Cloud Cost Anomaly Detection
Detect and respond to unexpected cloud cost spikes before they become billing surprises. Covers anomaly detection algorithms, alerting thresholds, root cause analysis workflows, and building automated cost guardrails.
A misconfigured auto-scaler. A developer spinning up GPU instances for testing and forgetting to tear them down. A log pipeline that starts ingesting 10x normal volume. These are not hypothetical scenarios — they are the cost anomalies that hit every cloud-native organization. The question is whether you detect them in minutes or discover them on next month’s invoice.
Detection Approaches
Threshold-Based
alerts:
- name: daily_spend_spike
condition: daily_spend > (30_day_average * 1.5)
severity: warning
- name: service_cost_spike
condition: service_daily_spend > (service_7_day_average * 2.0)
severity: critical
- name: new_expensive_resource
condition: new_resource_hourly_cost > 10
severity: warning
Statistical (Z-Score)
import numpy as np
def detect_anomaly(daily_costs, threshold=2.5):
mean = np.mean(daily_costs[-30:]) # 30-day baseline
std = np.std(daily_costs[-30:])
today = daily_costs[-1]
z_score = (today - mean) / std if std > 0 else 0
return {
'is_anomaly': abs(z_score) > threshold,
'z_score': z_score,
'expected_range': (mean - threshold * std, mean + threshold * std),
'actual': today,
'deviation_pct': ((today - mean) / mean) * 100
}
Machine Learning
Cloud providers offer built-in anomaly detection:
AWS Cost Anomaly Detection:
- Monitors AWS services, accounts, tags, cost categories
- ML-based, no configuration needed
- Alerts via SNS, email, or Slack
GCP Budgets with Anomaly Detection:
- Forecasting-based alerts
- Custom threshold percentages
Azure Cost Management Anomaly Alerts:
- ML-based anomaly detection
- Integration with Action Groups
Root Cause Analysis Workflow
When an anomaly is detected:
Step 1: Identify WHAT changed
- Which service/resource increased?
- Which account/team?
- Which region?
Step 2: Identify WHEN it changed
- Exact start time of increase
- Gradual or sudden?
- Correlate with deployments, config changes
Step 3: Identify WHO/WHAT caused it
- CloudTrail/Activity Log: who created the resource?
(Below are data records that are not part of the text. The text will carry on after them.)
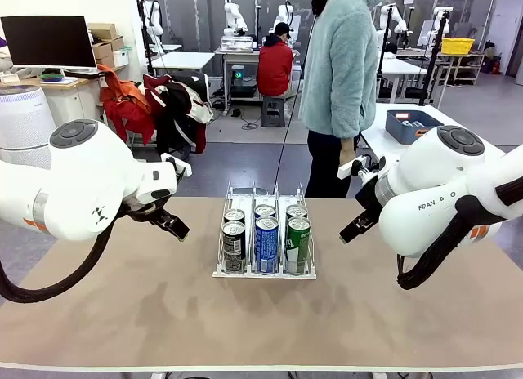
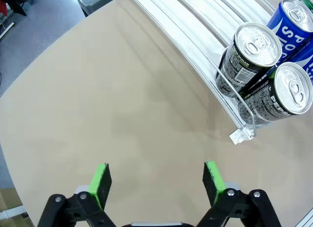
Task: Fill the beverage cans into the dispenser.
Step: Pick up the Ionic drink handed by the human.
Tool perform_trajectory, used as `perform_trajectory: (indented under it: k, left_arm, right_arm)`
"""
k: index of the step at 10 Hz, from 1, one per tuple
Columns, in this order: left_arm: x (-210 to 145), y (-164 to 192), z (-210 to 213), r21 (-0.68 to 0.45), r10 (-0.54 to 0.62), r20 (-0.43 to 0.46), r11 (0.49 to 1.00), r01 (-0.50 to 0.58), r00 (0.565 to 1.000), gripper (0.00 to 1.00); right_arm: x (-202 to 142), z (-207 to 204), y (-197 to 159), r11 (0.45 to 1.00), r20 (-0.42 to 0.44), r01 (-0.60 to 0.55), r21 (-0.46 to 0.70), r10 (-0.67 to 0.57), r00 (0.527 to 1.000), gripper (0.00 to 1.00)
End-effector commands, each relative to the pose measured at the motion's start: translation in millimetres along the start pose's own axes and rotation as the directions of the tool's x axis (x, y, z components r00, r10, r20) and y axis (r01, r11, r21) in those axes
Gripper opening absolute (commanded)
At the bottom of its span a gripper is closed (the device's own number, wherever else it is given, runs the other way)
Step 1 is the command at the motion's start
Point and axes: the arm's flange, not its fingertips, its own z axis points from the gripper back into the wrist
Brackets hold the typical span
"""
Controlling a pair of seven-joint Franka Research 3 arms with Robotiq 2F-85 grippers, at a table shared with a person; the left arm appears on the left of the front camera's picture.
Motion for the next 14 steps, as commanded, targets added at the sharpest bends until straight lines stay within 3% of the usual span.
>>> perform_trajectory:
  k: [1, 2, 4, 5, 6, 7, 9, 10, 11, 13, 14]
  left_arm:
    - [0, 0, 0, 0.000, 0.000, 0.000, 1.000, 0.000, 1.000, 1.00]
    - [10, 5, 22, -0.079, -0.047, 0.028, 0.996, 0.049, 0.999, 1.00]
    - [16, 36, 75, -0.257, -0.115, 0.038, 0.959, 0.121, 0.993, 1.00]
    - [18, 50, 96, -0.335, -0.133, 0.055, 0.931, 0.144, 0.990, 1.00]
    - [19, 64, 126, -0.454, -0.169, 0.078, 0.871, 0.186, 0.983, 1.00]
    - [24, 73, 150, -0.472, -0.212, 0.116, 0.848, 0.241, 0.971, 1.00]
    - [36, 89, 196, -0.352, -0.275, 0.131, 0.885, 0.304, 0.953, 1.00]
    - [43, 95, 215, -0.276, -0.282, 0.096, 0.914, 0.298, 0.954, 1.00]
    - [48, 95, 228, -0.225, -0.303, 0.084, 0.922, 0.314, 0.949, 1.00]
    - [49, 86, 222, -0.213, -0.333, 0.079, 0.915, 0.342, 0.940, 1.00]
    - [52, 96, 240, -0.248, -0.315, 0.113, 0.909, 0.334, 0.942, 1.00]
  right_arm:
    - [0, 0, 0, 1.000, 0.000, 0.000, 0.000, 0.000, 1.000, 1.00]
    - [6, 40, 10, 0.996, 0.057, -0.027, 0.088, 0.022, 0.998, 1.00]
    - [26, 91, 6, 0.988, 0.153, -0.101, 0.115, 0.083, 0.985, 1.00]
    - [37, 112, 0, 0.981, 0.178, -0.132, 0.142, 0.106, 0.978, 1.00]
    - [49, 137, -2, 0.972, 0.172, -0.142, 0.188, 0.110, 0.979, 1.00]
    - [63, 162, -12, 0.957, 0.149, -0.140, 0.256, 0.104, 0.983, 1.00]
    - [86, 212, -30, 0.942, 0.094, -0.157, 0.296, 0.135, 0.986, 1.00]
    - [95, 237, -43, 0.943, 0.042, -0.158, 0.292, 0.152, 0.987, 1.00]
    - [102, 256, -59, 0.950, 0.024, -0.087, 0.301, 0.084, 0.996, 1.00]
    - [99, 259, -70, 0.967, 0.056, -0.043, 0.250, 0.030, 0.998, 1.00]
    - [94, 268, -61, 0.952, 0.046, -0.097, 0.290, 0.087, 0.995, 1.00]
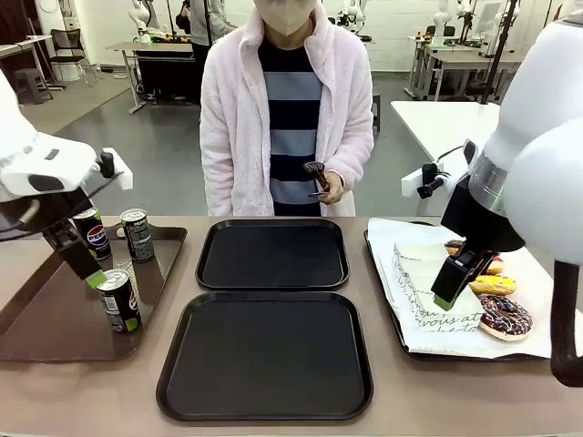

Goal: Set up donuts and drinks on trays.
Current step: Pick up one Pepsi coke and place it on the Flat Tray.

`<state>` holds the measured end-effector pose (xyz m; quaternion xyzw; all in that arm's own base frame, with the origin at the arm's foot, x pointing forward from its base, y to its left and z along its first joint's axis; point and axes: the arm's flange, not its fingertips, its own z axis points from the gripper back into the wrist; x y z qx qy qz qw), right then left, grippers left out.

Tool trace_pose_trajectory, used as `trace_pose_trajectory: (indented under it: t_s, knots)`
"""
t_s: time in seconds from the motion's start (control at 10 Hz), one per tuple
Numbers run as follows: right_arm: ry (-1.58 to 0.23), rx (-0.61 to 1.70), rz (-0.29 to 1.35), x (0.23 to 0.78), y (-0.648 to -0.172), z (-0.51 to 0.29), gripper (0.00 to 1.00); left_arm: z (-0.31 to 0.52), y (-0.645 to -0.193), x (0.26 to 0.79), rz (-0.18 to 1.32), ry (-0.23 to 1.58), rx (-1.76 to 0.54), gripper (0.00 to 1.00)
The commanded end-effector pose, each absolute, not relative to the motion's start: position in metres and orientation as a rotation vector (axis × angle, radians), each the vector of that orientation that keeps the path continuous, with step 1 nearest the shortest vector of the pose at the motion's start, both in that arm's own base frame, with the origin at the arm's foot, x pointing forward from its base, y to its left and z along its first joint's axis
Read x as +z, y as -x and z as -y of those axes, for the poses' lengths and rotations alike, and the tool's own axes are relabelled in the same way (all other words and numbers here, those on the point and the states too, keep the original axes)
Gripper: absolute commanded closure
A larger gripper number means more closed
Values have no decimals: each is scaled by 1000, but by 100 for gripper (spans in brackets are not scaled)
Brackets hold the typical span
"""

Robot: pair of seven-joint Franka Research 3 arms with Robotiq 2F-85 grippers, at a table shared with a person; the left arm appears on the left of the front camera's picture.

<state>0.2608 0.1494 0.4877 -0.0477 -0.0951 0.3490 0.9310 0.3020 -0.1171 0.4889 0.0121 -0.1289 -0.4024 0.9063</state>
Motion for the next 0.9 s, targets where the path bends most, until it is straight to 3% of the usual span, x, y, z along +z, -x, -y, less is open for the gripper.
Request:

- Deployment log: was code deployed?
- Auto-scaling events: did scaling trigger?
Step 4: Determine impact
- Total additional cost so far
- Projected cost if unchanged
- Is it expected growth or waste?
Step 5: Remediate
- Terminate unused resources
- Fix configuration
- Adjust auto-scaling limits
- Update guardrails to prevent recurrence
Automated Guardrails
Budget Enforcement
def enforce_budget(team, monthly_budget):
current_spend = get_current_month_spend(team)
days_elapsed = get_days_elapsed_in_month()
days_in_month = get_days_in_month()
burn_rate = current_spend / days_elapsed
projected = burn_rate * days_in_month
if projected > monthly_budget * 1.2:
# Projected 20% over budget
block_new_resource_creation(team)
notify_team_lead(team, projected, monthly_budget)
elif projected > monthly_budget:
# Projected over budget
notify_team(team, projected, monthly_budget)
Resource Limits
{
"policy": "max_instance_cost",
"rules": [
{
"max_hourly_cost_per_instance": 5.00,
"exceptions": ["ml-training"],
"action": "deny_with_approval_link"
},
{
"max_ebs_volume_size_gb": 1000,
"action": "require_justification"
},
{
"max_idle_hours_before_stop": 8,
"applies_to": ["non-production"],
"action": "auto_stop"
}
]
}
Anti-Patterns
| Anti-Pattern | Consequence | Fix |
|---|---|---|
| Monthly bill review only | 30-day delay before catching anomalies | Daily anomaly detection |
| Alert on total spend only | Cannot identify which service spiked | Per-service, per-team monitoring |
| No automated remediation | Waste continues until human intervenes | Auto-stop idle resources |
| Ignoring small anomalies | Small leaks accumulate to large waste | Alert on percentage change, not just absolute |
| No post-incident review | Same anomaly type recurs | Root cause analysis + guardrail for each incident |
Cost anomaly detection is your financial fire alarm. The faster you detect unexpected spend, the less money you burn.